# Topic Modeling with LDA (Gensim)

## Prerequisites

In [None]:
import pandas as pd
import string
import os
import time

mallet_path = '../lib/mallet-2.0.8/bin/mallet'
use_mallet  = False

# input files
corpus_dir      = '../corpus/'
dict_filename   = corpus_dir + 'gps_ngrams.dict'
corpus_filename = corpus_dir + 'gps_ngrams_bow.mm'

# output files
model_dir       = '../model/{}_topics/'
model_filename  = 'topic_model.lda'

## Load Dictionary and Corpus

In [None]:
from gensim import corpora, models

dictionary = corpora.Dictionary.load(dict_filename)
print(dictionary)

corpus_bow = corpora.MmCorpus(corpus_filename)
print(corpus_bow)

## Model Computations

In [None]:
num_topics = 150

In [None]:
def compute_lda(corpus, id2word, num_topics):
    
    print('Computing LDA for', num_topics, 'topics...')
    
    start_time = time.time()
    model_lda = models.LdaModel(corpus, id2word=id2word, num_topics=num_topics)
    print("--- took %d:%.2d minutes ---" % divmod(time.time() - start_time, 60))
    
    return model_lda

def compute_lda_mallet(corpus, id2word, num_topics):
    
    print('Computing LDA (Mallet) for', num_topics, 'topics...')
    
    start_time = time.time()
    model_lda_mallet = models.wrappers.LdaMallet(mallet_path, corpus=corpus_bow, num_topics=num_topics, id2word=dictionary)
    print("--- took %d:%.2d minutes ---" % divmod(time.time() - start_time, 60))
    
    return model_lda_mallet

def save_model(model_lda, num_topics):
    pathname = model_dir.format(num_topics)
    
    # ensure directories exist
    if not os.path.exists(pathname):
        os.makedirs(pathname)
    
    filename = pathname + model_filename
    
    print('Saving LDA model to ', filename)
    model_lda.save(filename)
    return

def load_model(num_topics):
    filename = model_dir.format(num_topics) + model_filename
    print('Loading LDA model from', filename)
    return models.ldamodel.LdaModel.load(filename)

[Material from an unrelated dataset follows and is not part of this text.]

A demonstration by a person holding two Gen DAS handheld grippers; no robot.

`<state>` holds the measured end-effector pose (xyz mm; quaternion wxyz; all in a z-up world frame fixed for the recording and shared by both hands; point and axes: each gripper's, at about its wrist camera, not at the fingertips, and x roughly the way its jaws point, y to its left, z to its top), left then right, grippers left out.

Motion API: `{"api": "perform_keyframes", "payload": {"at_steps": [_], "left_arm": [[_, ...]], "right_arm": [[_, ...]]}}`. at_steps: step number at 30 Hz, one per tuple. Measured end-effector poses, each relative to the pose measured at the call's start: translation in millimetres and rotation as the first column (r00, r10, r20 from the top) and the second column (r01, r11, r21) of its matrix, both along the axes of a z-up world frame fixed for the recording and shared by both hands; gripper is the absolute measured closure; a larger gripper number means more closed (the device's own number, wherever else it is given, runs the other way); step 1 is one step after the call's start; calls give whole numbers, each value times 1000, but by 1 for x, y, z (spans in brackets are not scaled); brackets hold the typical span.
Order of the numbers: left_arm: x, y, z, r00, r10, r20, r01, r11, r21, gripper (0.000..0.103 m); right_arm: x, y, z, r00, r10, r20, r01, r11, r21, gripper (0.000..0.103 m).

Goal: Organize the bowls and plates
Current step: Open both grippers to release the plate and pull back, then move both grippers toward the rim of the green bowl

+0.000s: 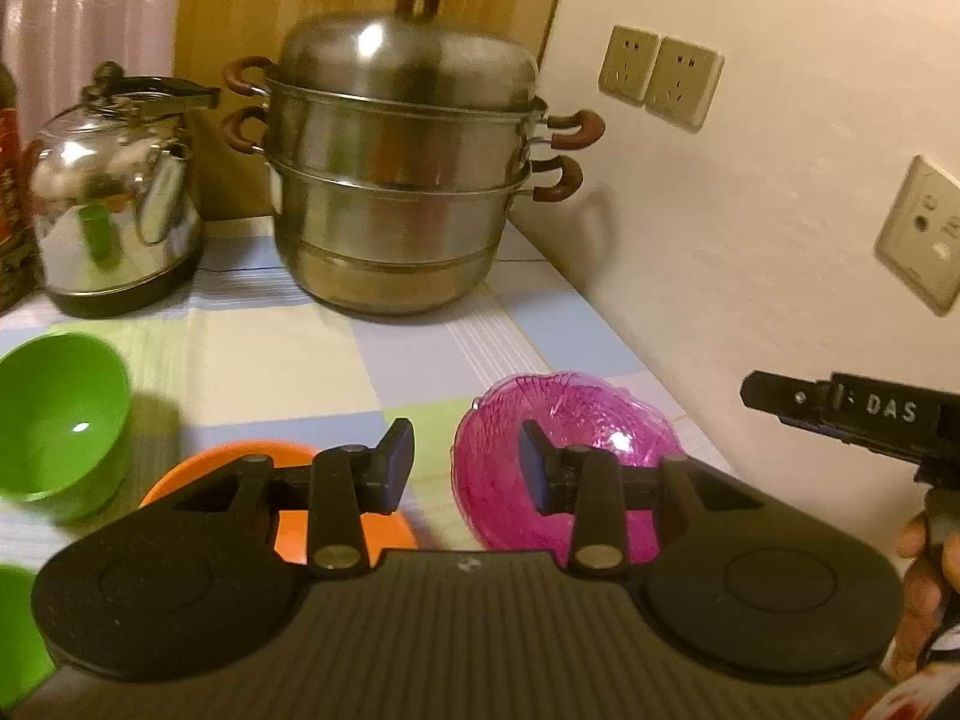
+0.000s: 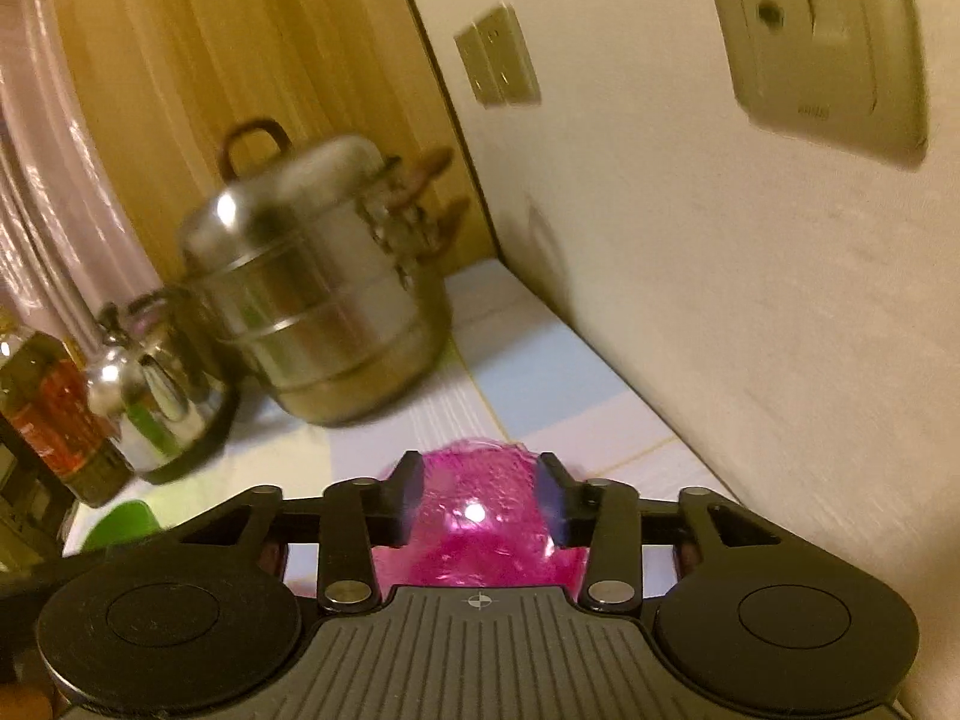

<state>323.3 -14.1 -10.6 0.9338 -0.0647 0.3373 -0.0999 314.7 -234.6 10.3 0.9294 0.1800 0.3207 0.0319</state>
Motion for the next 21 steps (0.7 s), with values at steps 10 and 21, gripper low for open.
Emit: {"api": "perform_keyframes", "payload": {"at_steps": [10, 21], "left_arm": [[-97, 30, 23, 998, 61, 22, -61, 998, -13, 69], [-194, 61, 24, 987, 153, -48, -155, 988, -28, 67]], "right_arm": [[-78, 26, 27, 999, 27, 23, -28, 998, 59, 59], [-148, 82, 19, 982, 178, -59, -177, 984, 20, 59]]}}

def get_model(corpus, id2word, num_topics):
    try:
        model_lda = load_model(num_topics)
    except  IOError as e:
        errno, strerror = e.args
        print("I/O error({0}): {1}".format(errno,strerror))
        model_lda = compute_lda(corpus, id2word, num_topics)
        save_model(model_lda, num_topics)
    
    print(model_lda)
    return model_lda

def compute_coherence(model, corpus, id2word, num_topics, coherence='u_mass'):
    cm = models.CoherenceModel(model=model, corpus=corpus, dictionary=id2word, coherence=coherence)
    return cm.get_coherence()

def create_models(corpus, dictionary, num_topics_list):
    
    coherence_vals = []
    
    for num_topics in num_topics_list:
        
        model_lda = get_model(corpus, dictionary, num_topics)
        coh = compute_coherence(model_lda, corpus, dictionary, num_topics)
        
        coherence_vals.append((num_topics, coh))
    
    return coherence_vals

## Compute LDA

In [None]:
model_lda = get_model(corpus_bow, dictionary, num_topics)
coherence = compute_coherence(model_lda, corpus_bow, dictionary, num_topics)
print("coherence: {:.3f}".format(coherence))

In [None]:
# model_lda.print_topics(10)
# model_lda.top_topics(corpus_bow)

### Using Mallet

In [None]:
if use_mallet:
    num_topics = 10
    mallet = compute_lda_mallet(corpus_bow, dictionary, num_topics)
    compute_coherence(mallet, corpus_bow, dictionary, num_topics)

## Calculate coherence for multiple models

 see also:
   * https://radimrehurek.com/gensim/models/coherencemodel.html
   * https://rare-technologies.com/what-is-topic-coherence/

In [None]:
#coherence_vals = create_models(corpus_bow, dictionary, range(20, 501, 3))

In [None]:
import matplotlib.pyplot as plt
%matplotlib inline

plt.plot(*zip(*coherence_vals))
plt.xlabel("Num Topics")
plt.ylabel("Coherence Score")
#plt.legend(("Coherence_values"), loc='best')
plt.show()